Le texte est d’autant plus accessible qu’il a été édité il n’y a pas si longtemps par Jean Bottéro (mort il y a quelques années), qui n’avait pas son pareil pour écrire des livres et des articles à la fois rigoureux et extrêmement clairs, accessibles sans difficulté au grand public. Il a notamment publié une traduction de l’épopée chez Gallimard dans la collection « L’aube des peuples ». C’est dans cette édition que j’ai découvert ce beau texte.

Il y a aussi une autre édition savante aux éditions du Cerf (qui réalise pas mal d’éditions scientifiques de textes antiques), mais je ne l’ai jamais eue en main.

Bref, si vous êtes un peu curieux de lire le texte antique et pas simplement une de ses nombreuses adaptations plus ou moins libres, je ne peux que vous conseiller de mettre le nez dans une traduction du texte original : la narration est rapide, les péripéties nombreuses, l’ensemble est assez court, et les traductions actuelles sont accessibles, alors autant en profiter pour faire carrément le voyage dans le temps.
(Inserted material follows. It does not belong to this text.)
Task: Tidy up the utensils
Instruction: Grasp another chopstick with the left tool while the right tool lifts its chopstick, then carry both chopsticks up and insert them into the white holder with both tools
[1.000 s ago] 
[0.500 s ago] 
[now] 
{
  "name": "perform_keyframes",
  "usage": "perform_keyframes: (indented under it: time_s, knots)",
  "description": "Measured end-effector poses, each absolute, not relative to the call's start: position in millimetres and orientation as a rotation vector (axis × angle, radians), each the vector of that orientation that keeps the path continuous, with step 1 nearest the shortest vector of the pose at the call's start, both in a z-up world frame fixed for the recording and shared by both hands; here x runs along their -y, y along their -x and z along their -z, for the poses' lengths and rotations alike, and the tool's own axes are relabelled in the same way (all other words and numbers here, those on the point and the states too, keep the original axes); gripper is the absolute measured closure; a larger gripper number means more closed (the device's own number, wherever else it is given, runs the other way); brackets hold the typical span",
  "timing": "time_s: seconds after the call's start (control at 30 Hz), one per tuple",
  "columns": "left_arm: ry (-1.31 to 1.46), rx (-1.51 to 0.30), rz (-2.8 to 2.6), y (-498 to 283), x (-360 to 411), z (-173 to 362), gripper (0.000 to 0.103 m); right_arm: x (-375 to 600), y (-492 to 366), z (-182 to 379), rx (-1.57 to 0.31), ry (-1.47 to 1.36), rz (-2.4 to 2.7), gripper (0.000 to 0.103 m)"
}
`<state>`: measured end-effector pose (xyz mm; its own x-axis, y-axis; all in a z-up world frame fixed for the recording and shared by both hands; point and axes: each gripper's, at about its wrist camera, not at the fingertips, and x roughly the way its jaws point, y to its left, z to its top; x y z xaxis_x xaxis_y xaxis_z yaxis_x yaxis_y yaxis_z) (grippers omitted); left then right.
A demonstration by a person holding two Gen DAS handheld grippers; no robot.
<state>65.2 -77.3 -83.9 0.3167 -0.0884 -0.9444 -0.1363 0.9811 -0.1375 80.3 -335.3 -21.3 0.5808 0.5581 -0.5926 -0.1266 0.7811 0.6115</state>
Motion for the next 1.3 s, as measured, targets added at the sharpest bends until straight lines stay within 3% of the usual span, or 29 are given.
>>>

L’édition parue aux éditions du Cerf.

Si vous avez aimé, il y a aussi…

Gilgamesh, roi d’Ourouk, de Robert Silverberg, un roman de fantasy historique qui s’inspire de très près de l’épopée mésopotamienne, mais en fait une réécriture « rationalisée ». Le résultat m’a un peu déçu, justement parce que je n’y retrouvais pas la dimension merveilleuse du texte original. Mais Silverberg a une belle écriture et s’est visiblement documenté. J’ai fait une critique plus détaillée de ce roman ici même.

– Il y a aussi eu plusieurs adaptations en BD récemment : l’une, complète, en deux tomes, de De Boneval et Duchazeau, chez Glénat, titrée simplement Gilgamesh, avec un style graphique relativement sobre et qui s’intéresse à la psychologie de Gilgamesh ; l’autre, inachevée, L’épopée de Gilgamesh par Blondel et Brion chez Soleil, dans un style graphique plus « heroic fantasy à grand spectacle » (seul le premier tome, Le trône d’Uruk, est paru, puis la série a été interrompue).
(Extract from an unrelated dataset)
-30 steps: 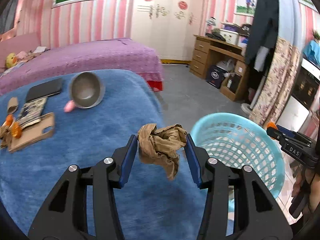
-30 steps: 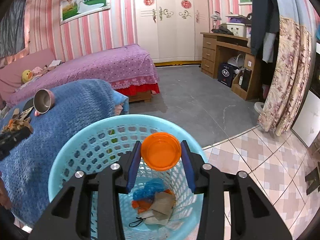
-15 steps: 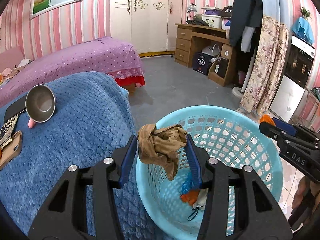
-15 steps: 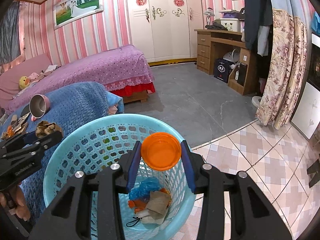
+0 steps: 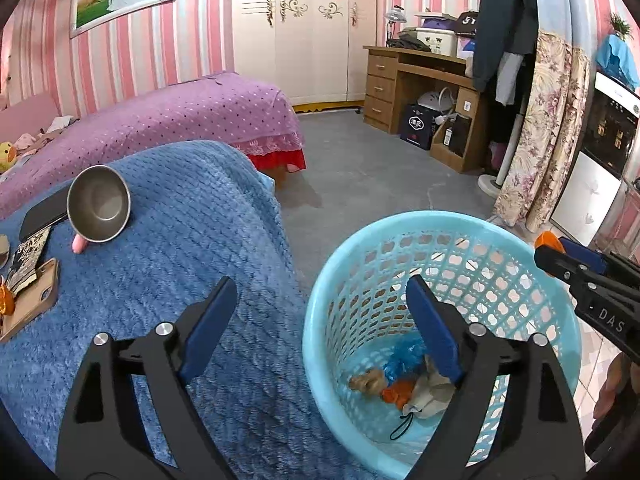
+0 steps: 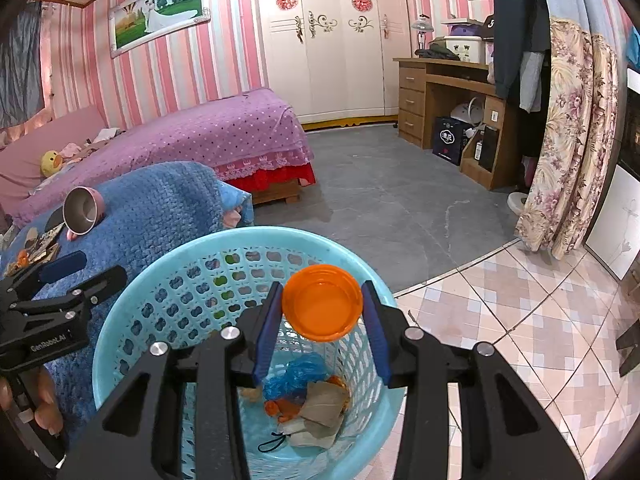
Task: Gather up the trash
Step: 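Open both grippers to drop the paper and lid into the basket, then move both open grippers back over the bed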
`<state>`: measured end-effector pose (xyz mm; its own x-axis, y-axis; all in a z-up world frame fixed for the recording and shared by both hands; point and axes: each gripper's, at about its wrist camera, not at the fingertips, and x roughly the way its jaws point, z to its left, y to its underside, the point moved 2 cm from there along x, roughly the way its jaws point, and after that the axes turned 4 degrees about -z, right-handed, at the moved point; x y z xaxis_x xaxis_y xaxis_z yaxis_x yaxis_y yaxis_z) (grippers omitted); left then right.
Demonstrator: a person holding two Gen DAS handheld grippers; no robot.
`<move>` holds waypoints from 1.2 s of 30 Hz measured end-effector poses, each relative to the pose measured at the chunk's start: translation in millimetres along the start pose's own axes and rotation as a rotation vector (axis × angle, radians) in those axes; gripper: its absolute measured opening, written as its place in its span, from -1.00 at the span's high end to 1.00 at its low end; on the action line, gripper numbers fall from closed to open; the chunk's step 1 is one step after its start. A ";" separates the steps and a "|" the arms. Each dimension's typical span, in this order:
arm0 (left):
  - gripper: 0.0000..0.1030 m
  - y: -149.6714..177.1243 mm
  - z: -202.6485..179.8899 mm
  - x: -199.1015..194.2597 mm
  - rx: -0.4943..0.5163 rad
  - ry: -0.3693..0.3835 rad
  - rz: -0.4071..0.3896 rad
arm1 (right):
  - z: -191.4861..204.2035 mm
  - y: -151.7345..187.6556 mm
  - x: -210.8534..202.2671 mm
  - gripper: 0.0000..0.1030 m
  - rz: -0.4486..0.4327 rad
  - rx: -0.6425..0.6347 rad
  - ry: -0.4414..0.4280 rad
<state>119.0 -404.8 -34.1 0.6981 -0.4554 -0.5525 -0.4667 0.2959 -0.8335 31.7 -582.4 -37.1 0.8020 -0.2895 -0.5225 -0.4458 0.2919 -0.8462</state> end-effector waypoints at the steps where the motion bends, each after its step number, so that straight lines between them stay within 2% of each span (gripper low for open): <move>1: -0.66 0.2 1.5 -1.4 0.000 -0.005 -0.002 | 0.2 -0.5 0.1 0.23 0.001 -0.002 -0.001; 5: -0.75 -0.4 9.8 -9.4 -0.007 -0.026 -0.020 | 3.2 -1.2 0.3 0.23 0.002 -0.008 -0.002; 11: -0.76 -0.5 26.8 -16.0 -0.030 -0.052 -0.023 | 6.9 -1.5 0.9 0.21 0.011 -0.012 -0.002; 13: -0.76 0.8 33.2 -18.0 -0.042 -0.057 -0.021 | 9.3 -1.4 1.3 0.11 0.016 -0.021 0.005; 15: -0.77 1.6 41.7 -20.7 -0.057 -0.063 -0.021 | 11.8 -1.2 1.5 -0.10 0.018 -0.025 0.009; 17: -0.77 2.4 49.1 -24.0 -0.067 -0.068 -0.022 | 14.2 -1.9 1.0 -0.17 0.015 -0.022 0.006; 20: -0.77 3.9 59.8 -30.6 -0.075 -0.080 -0.029 | 19.8 -3.8 -1.7 -0.42 0.001 -0.021 0.004; 24: -0.77 3.9 77.0 -41.7 -0.090 -0.095 -0.038 | 33.8 -6.3 -4.0 -0.60 -0.013 -0.039 0.008; 36: -0.89 7.8 147.9 -80.3 -0.141 -0.188 -0.059 | 99.3 -12.1 -3.6 -0.66 -0.024 -0.100 -0.041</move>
<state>139.6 -241.7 2.8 0.8090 -0.3004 -0.5053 -0.4841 0.1472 -0.8625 73.7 -494.4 -14.6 0.8275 -0.2567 -0.4993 -0.4624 0.1927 -0.8655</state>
– … et il commence à y avoir une foultitude d’adaptations en albums illustrés pour la jeunesse. Si vous voulez faire découvrir cette belle épopée mythologique à des enfants, il y a ce qu’il faut, il suffit de chercher un peu ! (Je n’ai pas de référence en particulier, par contre, n’ayant pas encore eu l’occasion d’en feuilleter un en détail.)